» DIRECTIONS FOR THIS TASK: What follows is a listing to transcribe exactly, leaving the pictures out.

» SOURCE DATA:
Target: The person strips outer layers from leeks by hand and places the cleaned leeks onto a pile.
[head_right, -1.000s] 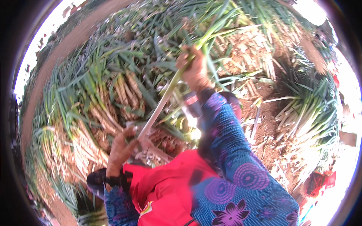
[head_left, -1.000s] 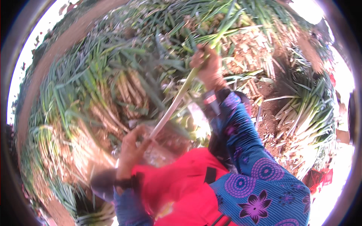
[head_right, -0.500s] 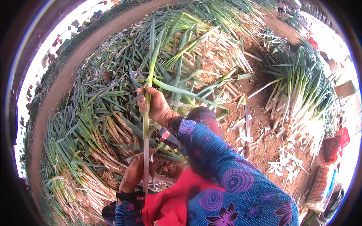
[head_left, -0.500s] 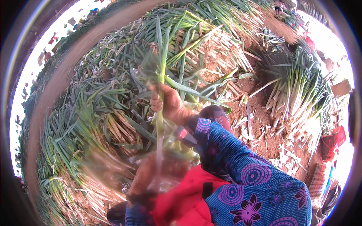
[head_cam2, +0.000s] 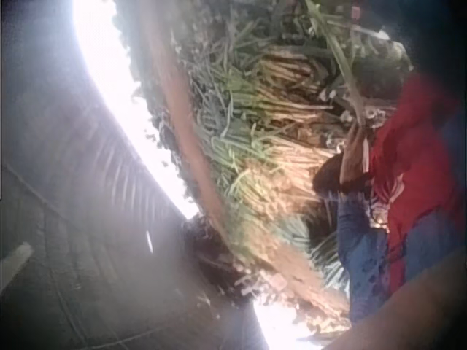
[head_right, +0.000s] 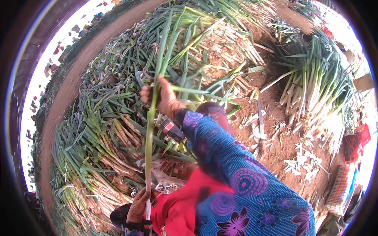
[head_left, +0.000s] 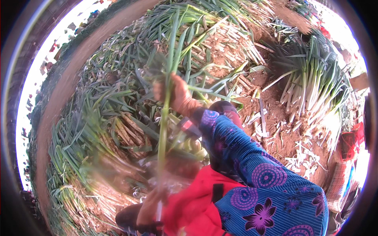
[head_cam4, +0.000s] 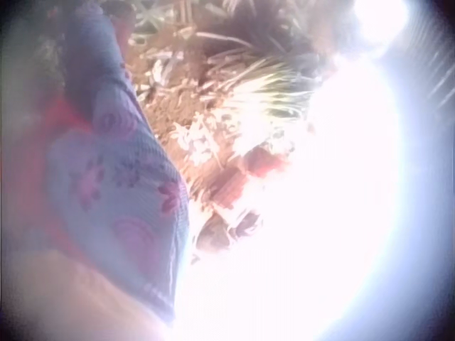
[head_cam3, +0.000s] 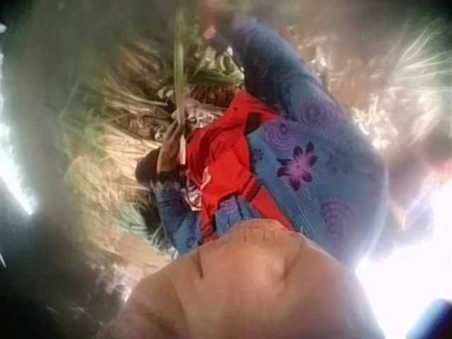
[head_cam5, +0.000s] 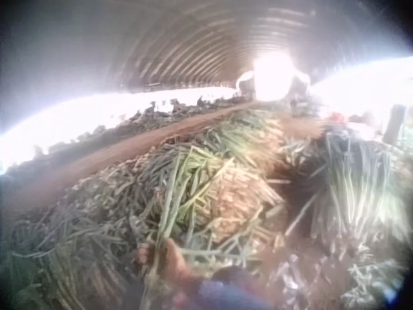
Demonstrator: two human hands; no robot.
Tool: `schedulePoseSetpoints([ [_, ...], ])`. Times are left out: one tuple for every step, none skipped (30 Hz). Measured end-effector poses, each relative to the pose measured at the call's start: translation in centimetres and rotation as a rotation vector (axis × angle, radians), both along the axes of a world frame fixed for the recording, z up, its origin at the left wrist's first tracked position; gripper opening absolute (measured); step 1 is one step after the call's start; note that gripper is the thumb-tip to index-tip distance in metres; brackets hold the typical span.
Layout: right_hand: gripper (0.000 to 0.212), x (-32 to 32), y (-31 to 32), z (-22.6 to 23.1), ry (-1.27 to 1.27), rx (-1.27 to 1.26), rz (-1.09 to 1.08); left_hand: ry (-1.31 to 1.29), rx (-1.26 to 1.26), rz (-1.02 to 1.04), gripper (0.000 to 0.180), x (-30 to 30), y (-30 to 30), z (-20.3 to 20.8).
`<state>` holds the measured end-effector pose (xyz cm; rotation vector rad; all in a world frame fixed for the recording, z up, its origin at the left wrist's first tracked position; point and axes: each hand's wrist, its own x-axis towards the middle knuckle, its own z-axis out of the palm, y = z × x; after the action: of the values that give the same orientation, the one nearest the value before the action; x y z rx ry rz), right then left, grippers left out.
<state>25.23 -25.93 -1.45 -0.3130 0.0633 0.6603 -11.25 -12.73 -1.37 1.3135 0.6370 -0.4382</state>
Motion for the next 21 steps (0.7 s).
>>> schedulePoseSetpoints([
  [0.041, -0.6, -0.1, -0.1, -0.051, 0.024, 0.097, -0.032, 0.007, 0.005, 0.027, 0.0, -0.2, 0.1],
  [0.043, -2.1, 0.5, 0.6, -0.001, 0.063, 0.111, -0.034, 0.039, 0.095, 0.025, -0.2, -0.4, 0.0],
  [0.033, -2.8, 1.1, -0.8, -0.058, 0.088, 0.111, -0.080, 0.095, 0.068, 0.024, -0.3, 0.1, -1.2],
  [0.032, -4.7, 2.0, -0.5, 0.090, 0.172, 0.235, -0.137, 0.070, 0.093, 0.025, -0.6, 0.3, -1.6],
  [0.030, -7.1, 2.2, -0.3, 0.058, 0.142, 0.208, -0.193, 0.031, 0.098, 0.026, 0.3, 0.2, -1.8],
  [0.029, -9.0, 3.6, -0.8, 0.161, 0.091, 0.239, -0.246, 0.092, 0.085, 0.027, 1.0, -0.7, -0.7],
  [0.029, -10.8, 3.9, -0.6, 0.067, -0.006, 0.226, -0.276, 0.047, 0.078, 0.030, 1.3, 0.4, -1.9],
  [0.033, -12.6, 3.2, 0.7, 0.022, -0.128, 0.198, -0.170, 0.074, 0.040, 0.027, 2.1, 0.8, -2.0],
  [0.032, -13.3, 2.6, 1.6, 0.010, -0.167, 0.067, -0.072, 0.104, -0.012, 0.028, 3.2, 0.5, -1.8],
  [0.034, -12.8, 2.2, 1.2, -0.066, -0.205, 0.000, -0.083, 0.095, -0.053, 0.028, 3.7, -0.1, -2.4],
  [0.035, -12.1, 1.8, 0.8, -0.139, -0.244, -0.061, -0.404, 0.475, -0.210, 0.028, 4.0, -0.8, -3.4],
  [0.037, -11.3, 1.0, 1.0, -0.167, -0.221, -0.104, -0.736, 0.847, -0.356, 0.031, 4.7, -1.8, -3.5],
  [0.037, -10.6, -0.1, 1.0, -0.165, -0.227, -0.136, -0.753, 0.834, -0.382, 0.031, 5.0, -2.2, -2.9],
  [0.036, -9.8, -1.4, 1.2, -0.188, -0.166, -0.200, -0.404, 0.569, -0.318, 0.033, 5.3, -2.9, -1.0],
  [0.035, -9.2, -2.8, 2.3, -0.217, -0.100, -0.256, -0.052, 0.316, -0.244, 0.034, 5.6, -3.2, 0.1],
  [0.033, -8.9, -4.7, 3.1, -0.198, -0.078, -0.254, -0.071, 0.324, -0.275, 0.034, 5.7, -3.0, -0.3],
  [0.031, -9.2, -6.8, 5.3, -0.182, -0.114, -0.264, -0.074, 0.328, -0.288, 0.034, 5.4, -1.9, -1.2],
  [0.030, -9.0, -8.2, 6.2, -0.204, -0.113, -0.324, -0.095, 0.331, -0.352, 0.034, 5.2, -0.4, -2.5],
  [0.030, -8.8, -10.2, 7.1, -0.234, -0.121, -0.398, -0.126, 0.326, -0.429, 0.034, 5.6, -0.1, -3.1],
  [0.029, -8.2, -12.4, 7.3, -0.255, -0.139, -0.449, -0.077, 0.356, -0.402, 0.033, 6.1, -1.8, -1.2],
  [0.029, -7.8, -14.7, 7.5, -0.274, -0.157, -0.501, -0.087, 0.386, -0.419, 0.033, 6.6, -2.4, -1.1],
])
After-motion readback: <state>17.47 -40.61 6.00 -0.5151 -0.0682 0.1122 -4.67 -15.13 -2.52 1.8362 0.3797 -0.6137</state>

» YOUR SOLUTION:
Target: The person strips outer layers from leeks by hand and places the cleaned leeks onto a pile.
[head_right, -1.000s] 
[head_left, -1.000s] 
[head_right, -0.500s] 
[head_left, -0.500s] 
[head_cam2, +0.000s] 
[head_right, +0.000s] 
[head_left, +0.000s] 
[head_cam4, +0.000s] 
[head_cam3, +0.000s] 
[head_cam5, +0.000s] 
Demonstrator: two human hands; no robot.
Tool: `schedulePoseSetpoints([ [_, ...], ])`. Times are left out: one tuple for every step, none skipped (30 Hz). Measured end-effector poses, each relative to the pose measured at the call's start: translation in centimetres and rotation as a rotation vector (axis × angle, radians), both along the axes of a world frame fixed for the recording, z up, its origin at the left wrist's first tracked position; gripper opening absolute (measured); step 1 is one step after the call's start; note that gripper is the thumb-tip to index-tip distance in metres; brackets hold the typical span.
Layout: right_hand: gripper (0.000 to 0.212), x (-32 to 32), y (-31 to 32), z (-22.6 to 23.1), ry (-1.27 to 1.27), rx (-1.27 to 1.26), rz (-1.09 to 1.08); left_hand: ry (-1.31 to 1.29), rx (-1.26 to 1.26), rz (-1.02 to 1.04), gripper (0.000 to 0.180), x (-30 to 30), y (-30 to 30), z (-20.3 to 20.8).
`<state>` holds the measured end-effector pose (xyz cm; rotation vector rad; all in a world frame fixed for the recording, z up, its origin at the left wrist's first tracked position; point and axes: each hand's wrist, its own x-axis towards the middle knuckle, its own z-axis out of the palm, y = z × x; after the action: of the values that give the same orientation, the one nearest the value before the action; x y z rx ry rz), right then left, grippers left out.
<state>25.23 -25.93 -1.45 -0.3130 0.0633 0.6603 -11.25 -12.73 -1.37 1.3135 0.6370 -0.4382</state>
Motion for the next 21 steps (0.7 s).
>>> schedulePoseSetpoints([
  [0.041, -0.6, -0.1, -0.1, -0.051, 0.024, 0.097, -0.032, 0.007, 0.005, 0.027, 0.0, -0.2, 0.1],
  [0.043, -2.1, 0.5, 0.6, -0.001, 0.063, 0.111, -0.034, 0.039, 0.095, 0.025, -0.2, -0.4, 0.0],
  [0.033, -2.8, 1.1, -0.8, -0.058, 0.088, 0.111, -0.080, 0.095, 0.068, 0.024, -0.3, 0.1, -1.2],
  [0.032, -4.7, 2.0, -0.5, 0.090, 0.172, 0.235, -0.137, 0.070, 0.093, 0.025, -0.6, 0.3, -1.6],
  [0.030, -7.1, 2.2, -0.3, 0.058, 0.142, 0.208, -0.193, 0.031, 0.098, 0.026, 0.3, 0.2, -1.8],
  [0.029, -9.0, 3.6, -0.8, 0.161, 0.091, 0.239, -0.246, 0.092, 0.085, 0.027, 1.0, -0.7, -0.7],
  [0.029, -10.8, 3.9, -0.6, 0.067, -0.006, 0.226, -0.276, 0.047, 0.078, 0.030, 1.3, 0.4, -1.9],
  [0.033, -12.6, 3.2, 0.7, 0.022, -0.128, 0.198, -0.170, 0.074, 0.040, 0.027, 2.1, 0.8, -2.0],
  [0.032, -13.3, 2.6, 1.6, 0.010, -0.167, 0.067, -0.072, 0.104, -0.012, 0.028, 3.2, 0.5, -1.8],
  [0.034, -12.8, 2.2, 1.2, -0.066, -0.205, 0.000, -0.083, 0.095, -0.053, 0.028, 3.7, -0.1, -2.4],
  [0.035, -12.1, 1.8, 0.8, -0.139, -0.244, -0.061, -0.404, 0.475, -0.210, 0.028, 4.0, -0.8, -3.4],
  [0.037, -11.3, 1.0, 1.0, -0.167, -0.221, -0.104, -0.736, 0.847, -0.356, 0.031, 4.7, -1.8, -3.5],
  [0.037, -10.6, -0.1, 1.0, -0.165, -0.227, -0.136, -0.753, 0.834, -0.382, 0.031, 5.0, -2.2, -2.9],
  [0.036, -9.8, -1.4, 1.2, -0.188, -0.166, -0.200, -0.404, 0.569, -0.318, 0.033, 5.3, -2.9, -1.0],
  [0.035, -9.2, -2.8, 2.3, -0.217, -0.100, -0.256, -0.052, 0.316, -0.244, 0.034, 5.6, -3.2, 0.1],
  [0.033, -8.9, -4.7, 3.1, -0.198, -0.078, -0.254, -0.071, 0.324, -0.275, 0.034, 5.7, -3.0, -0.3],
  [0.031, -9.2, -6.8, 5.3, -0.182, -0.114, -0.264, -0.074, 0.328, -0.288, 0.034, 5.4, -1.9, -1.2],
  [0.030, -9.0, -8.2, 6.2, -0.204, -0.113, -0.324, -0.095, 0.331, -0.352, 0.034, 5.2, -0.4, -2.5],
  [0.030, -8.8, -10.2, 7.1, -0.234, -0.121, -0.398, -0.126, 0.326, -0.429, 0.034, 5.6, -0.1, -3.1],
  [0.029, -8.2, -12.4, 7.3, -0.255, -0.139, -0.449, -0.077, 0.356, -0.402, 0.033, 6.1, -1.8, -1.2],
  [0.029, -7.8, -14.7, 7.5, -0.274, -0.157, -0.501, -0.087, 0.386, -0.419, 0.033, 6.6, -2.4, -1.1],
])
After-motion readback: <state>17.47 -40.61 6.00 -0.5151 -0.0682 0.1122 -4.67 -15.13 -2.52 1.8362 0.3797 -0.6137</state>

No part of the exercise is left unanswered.